### EXERCISE
Below, find the line containing "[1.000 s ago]" and the line containing "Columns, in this"; reproduce exactly those two and every line between them, omitting pictures.

*** DATA ***

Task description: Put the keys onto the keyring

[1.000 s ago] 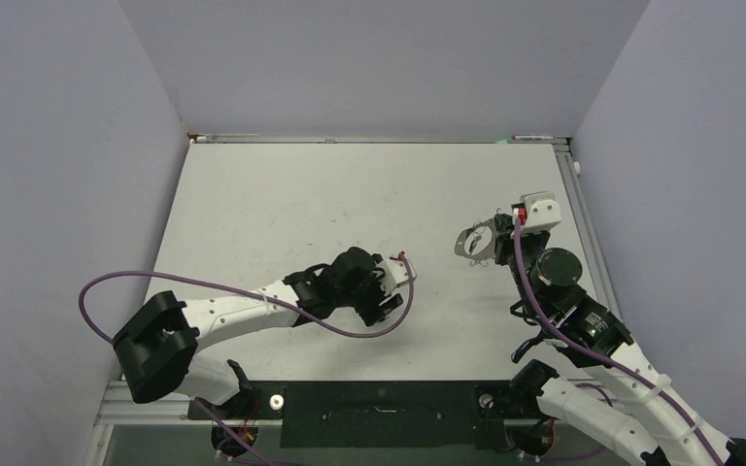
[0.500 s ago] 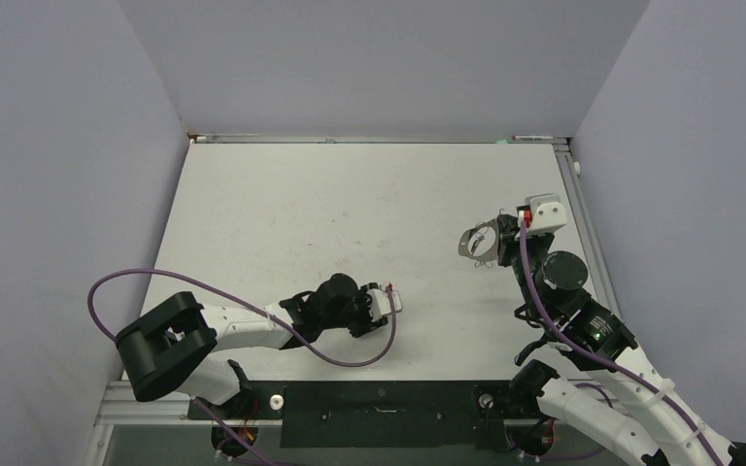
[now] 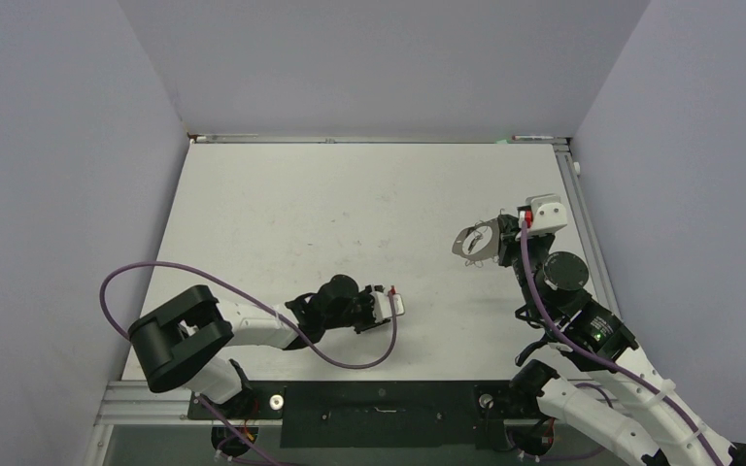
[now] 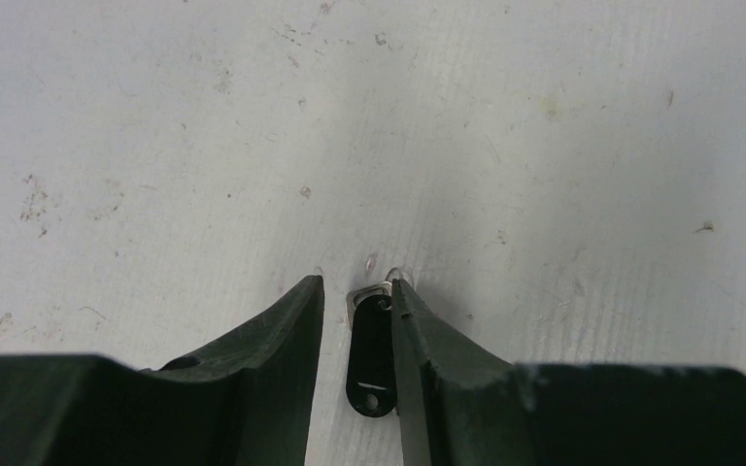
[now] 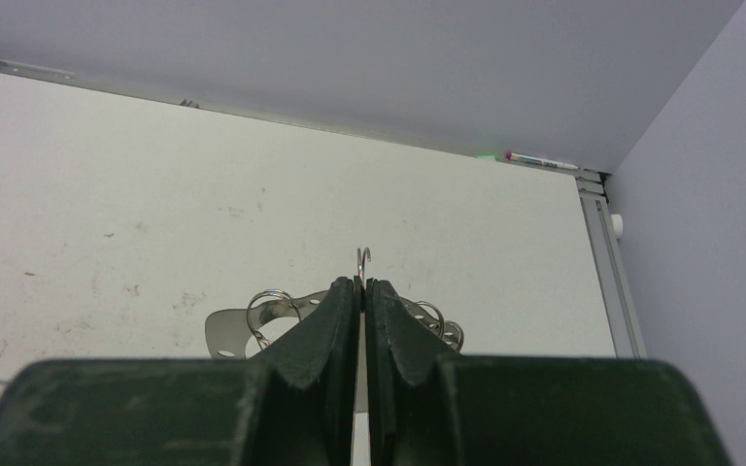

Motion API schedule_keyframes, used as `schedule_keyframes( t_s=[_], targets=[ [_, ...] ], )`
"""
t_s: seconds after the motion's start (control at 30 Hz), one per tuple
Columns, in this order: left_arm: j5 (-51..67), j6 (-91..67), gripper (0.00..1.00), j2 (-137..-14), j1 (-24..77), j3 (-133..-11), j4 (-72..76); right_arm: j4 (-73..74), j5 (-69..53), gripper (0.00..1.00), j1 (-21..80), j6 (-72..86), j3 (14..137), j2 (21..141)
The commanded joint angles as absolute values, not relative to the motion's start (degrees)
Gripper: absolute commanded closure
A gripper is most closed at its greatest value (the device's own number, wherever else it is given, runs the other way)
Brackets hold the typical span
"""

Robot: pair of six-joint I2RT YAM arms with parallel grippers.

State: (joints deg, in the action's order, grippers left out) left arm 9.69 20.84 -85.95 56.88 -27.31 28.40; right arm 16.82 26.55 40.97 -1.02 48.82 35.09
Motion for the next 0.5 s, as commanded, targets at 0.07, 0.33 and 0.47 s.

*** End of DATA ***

### OUTPUT FOR THIS TASK
[1.000 s ago] 
[0.500 s ago] 
[now] 
[now] 
[now] 

Motion API schedule_keyframes, used as `schedule_keyframes( t_s=[_], targets=[ [_, ...] ], )`
"""
t_s: seconds after the motion's start (control at 30 Hz), one per tuple
Columns, in this order: left_arm: j5 (-51..67), j6 (-91..67), gripper (0.00..1.00), j2 (-137..-14), j1 (-24..77), j3 (-133..-11), j4 (-72..76); right_arm: j4 (-73..74), j5 (-69..53), gripper (0.00..1.00), j1 (-21..80), j6 (-72..86), j3 (14..137), j2 (21..141)

There is nothing more to the answer.